How Much Does an Asteroid Weigh?

Asteroids vary widely in weight, from a few tons for small ones to billions of tons for the largest, such as Ceres, which weighs about 9.4 × 10^20 kilograms (940 quintillion kilogr

Updated June 2026

How Much Does an Asteroid Weigh?

The short answer: Asteroids range enormously in weight, from a few tons for small rocks up to about 9.4 × 1020 kg (roughly 2 × 1021 lb) for Ceres, the largest object in the asteroid belt.

Asteroid weight by type

Asteroids are rocky bodies that orbit the Sun, mostly in the belt between Mars and Jupiter. Their masses span from boulder-sized rocks to dwarf-planet-class giants.

Asteroid (size class)Approximate mass
Small near-Earth rock (~10 m)a few thousand tons
Bennu (~490 m)about 7.3 × 10¹⁰ kg
Vesta (~525 km)about 2.6 × 10²⁰ kg
Ceres (largest, ~940 km)about 9.4 × 10²⁰ kg

What affects asteroid weight

  • Size. Diameter is the dominant factor, since mass rises steeply as an asteroid grows.
  • Composition. Metal-rich asteroids are far denser and heavier than carbon-rich or rubble-pile ones.
  • Porosity. Many asteroids are loose "rubble piles" with empty space inside, lowering their mass.
  • Shape. Irregular shapes make volume and therefore mass harder to pin down.
  • Measurement method. Masses come from spacecraft, moons, or gravitational nudges, so estimates vary.

How asteroid weight compares

A small 10-meter asteroid weighs about as much as a few hundred cars, while giant Ceres holds roughly a third of the entire asteroid belt's mass.

Frequently asked questions

What is the heaviest asteroid?
Ceres is the most massive asteroid at about 9.4 × 10²⁰ kilograms, and it is also classified as a dwarf planet. It accounts for a large share of the asteroid belt's total mass.
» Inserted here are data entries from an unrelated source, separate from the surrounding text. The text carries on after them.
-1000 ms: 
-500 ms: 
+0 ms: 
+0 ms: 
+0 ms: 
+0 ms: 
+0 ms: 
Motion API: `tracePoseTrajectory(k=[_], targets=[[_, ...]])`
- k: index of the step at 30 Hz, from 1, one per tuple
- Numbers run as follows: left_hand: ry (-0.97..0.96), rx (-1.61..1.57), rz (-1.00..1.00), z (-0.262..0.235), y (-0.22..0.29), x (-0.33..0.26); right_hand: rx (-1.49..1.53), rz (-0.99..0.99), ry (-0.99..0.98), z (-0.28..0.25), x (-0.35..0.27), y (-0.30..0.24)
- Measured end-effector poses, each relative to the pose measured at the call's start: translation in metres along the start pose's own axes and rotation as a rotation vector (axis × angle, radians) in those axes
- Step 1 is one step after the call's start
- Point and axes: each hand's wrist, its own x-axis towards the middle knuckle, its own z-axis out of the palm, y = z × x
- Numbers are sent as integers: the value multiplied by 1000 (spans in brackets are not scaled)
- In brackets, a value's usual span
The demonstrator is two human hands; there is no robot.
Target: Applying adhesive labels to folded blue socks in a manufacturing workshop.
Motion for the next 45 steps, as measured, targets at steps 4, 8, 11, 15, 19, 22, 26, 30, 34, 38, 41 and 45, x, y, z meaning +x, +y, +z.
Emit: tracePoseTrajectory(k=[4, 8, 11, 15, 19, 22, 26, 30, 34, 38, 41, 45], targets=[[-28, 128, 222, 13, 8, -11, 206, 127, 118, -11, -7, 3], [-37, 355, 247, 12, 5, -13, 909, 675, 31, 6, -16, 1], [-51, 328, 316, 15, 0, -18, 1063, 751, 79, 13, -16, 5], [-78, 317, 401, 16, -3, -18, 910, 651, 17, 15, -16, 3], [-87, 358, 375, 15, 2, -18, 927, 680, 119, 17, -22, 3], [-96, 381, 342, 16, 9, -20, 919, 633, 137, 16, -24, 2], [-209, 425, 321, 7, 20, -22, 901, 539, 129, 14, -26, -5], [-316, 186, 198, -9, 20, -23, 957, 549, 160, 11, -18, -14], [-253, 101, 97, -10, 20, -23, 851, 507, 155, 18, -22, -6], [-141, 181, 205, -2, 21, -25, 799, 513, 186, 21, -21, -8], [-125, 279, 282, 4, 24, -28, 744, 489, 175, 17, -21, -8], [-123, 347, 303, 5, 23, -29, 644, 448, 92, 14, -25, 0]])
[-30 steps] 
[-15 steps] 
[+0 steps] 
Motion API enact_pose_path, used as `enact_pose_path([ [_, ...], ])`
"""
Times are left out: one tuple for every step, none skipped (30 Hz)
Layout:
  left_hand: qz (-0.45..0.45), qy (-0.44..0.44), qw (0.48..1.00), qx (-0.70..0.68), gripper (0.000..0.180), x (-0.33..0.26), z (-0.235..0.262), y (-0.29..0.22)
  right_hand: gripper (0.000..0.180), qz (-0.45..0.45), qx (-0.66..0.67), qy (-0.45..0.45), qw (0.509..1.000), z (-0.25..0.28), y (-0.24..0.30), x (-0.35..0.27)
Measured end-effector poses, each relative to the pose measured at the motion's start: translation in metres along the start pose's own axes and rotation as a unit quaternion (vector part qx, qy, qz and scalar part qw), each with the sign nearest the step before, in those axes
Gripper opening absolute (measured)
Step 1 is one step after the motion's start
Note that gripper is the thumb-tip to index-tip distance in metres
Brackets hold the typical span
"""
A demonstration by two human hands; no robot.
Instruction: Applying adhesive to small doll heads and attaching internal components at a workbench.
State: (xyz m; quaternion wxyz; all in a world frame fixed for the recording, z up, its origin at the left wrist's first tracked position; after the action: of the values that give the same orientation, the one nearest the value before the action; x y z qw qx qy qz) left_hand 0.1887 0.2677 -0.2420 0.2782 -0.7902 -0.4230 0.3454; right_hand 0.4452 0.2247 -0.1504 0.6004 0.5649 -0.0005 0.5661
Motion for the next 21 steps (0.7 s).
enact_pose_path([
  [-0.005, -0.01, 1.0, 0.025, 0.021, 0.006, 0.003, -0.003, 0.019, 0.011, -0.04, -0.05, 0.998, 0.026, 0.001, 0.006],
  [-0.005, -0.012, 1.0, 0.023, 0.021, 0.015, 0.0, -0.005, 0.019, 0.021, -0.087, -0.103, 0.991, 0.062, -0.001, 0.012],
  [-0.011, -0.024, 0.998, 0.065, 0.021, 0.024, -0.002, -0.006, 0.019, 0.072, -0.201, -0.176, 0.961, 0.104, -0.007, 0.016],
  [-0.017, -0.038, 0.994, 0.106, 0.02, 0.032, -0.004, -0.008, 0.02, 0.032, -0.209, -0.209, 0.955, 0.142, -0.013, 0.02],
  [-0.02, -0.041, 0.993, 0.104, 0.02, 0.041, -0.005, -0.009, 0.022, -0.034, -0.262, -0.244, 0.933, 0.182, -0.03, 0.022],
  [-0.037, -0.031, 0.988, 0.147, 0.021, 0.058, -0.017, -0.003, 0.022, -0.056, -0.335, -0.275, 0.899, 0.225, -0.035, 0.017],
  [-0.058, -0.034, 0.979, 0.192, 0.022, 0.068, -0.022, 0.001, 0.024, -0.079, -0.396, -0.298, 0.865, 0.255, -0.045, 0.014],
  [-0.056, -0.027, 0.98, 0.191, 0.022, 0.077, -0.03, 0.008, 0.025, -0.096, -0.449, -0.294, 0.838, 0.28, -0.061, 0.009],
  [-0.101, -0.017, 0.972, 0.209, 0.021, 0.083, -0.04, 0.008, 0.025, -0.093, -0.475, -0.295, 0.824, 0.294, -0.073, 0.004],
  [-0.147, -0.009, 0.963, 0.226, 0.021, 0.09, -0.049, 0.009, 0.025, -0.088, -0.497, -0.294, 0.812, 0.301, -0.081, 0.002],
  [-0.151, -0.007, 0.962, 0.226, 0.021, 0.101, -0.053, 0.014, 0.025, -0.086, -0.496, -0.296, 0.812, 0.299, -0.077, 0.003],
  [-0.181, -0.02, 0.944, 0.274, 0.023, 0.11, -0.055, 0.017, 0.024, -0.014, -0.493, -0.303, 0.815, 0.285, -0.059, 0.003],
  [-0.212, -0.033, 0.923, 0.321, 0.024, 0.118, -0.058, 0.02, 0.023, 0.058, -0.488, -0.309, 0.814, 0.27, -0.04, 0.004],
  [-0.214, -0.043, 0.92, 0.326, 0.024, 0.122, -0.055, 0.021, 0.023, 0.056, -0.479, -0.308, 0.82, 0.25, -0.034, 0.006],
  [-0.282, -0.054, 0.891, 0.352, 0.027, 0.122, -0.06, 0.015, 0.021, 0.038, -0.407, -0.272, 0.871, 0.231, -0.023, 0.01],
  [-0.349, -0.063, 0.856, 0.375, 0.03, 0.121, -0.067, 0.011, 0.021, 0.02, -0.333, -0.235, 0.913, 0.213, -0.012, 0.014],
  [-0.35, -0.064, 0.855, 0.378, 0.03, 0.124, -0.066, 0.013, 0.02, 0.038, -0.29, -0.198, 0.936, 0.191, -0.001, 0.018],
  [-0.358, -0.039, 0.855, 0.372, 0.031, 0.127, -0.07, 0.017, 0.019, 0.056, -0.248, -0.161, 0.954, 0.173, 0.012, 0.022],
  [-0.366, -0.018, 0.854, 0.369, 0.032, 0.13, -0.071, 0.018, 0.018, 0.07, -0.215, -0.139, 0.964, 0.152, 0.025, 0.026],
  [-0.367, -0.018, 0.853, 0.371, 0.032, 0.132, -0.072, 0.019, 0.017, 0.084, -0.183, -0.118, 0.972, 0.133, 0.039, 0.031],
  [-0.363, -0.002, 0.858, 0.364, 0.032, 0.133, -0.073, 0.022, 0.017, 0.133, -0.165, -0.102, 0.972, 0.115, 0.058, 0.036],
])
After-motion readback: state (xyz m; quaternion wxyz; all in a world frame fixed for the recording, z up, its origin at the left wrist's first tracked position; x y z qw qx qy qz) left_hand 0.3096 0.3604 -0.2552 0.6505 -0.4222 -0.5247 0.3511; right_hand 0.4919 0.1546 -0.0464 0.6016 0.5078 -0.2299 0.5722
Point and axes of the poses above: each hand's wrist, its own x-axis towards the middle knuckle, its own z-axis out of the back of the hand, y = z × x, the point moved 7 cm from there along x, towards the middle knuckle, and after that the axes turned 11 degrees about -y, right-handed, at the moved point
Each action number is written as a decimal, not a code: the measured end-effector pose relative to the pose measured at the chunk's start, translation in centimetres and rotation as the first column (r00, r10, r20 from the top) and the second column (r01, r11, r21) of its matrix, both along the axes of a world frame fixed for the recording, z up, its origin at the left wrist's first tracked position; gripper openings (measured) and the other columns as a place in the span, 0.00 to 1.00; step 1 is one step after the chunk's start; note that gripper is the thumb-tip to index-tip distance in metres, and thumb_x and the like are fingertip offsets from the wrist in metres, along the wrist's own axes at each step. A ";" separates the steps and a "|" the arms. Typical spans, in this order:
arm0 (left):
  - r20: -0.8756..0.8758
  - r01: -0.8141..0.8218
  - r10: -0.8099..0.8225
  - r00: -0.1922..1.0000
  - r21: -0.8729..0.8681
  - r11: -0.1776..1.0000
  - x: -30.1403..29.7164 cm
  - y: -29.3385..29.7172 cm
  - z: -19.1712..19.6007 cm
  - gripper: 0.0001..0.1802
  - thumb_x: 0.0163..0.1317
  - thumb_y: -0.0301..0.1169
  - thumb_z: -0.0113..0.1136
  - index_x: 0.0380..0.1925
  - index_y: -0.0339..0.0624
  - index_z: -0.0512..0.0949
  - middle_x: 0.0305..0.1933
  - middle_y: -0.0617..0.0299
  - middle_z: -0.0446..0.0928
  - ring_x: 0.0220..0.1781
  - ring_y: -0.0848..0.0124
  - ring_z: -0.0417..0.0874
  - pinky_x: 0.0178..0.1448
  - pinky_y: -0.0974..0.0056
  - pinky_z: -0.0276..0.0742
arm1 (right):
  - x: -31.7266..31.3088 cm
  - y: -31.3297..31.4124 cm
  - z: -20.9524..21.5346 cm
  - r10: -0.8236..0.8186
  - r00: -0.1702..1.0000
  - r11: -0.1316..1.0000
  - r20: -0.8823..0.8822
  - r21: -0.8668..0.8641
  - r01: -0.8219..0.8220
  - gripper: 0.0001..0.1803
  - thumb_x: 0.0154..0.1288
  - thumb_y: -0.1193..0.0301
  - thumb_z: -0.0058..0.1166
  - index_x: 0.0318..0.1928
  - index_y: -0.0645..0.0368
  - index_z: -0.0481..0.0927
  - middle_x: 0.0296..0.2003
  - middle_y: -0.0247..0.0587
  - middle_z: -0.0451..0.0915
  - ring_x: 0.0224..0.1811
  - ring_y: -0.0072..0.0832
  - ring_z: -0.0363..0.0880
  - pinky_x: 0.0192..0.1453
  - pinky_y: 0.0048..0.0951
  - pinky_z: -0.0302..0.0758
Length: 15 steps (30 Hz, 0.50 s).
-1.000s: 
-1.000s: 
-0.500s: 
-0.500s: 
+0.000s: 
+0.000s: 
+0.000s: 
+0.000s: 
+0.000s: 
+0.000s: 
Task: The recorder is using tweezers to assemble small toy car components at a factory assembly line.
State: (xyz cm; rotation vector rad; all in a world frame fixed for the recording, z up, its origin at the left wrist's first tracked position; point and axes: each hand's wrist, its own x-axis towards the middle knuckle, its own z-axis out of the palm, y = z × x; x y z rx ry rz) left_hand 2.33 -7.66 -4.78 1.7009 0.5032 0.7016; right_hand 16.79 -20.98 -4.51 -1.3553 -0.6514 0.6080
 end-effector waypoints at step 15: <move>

How much does a typical small asteroid weigh?
A small near-Earth asteroid a few meters across may weigh only a few thousand tons. Mass climbs rapidly with size, so a kilometer-wide asteroid can weigh billions of tons.

How are asteroid masses measured?
Scientists weigh asteroids by tracking how they tug on passing spacecraft, by observing their moons, or by measuring their gravitational influence on other objects. Spacecraft missions give the most accurate figures.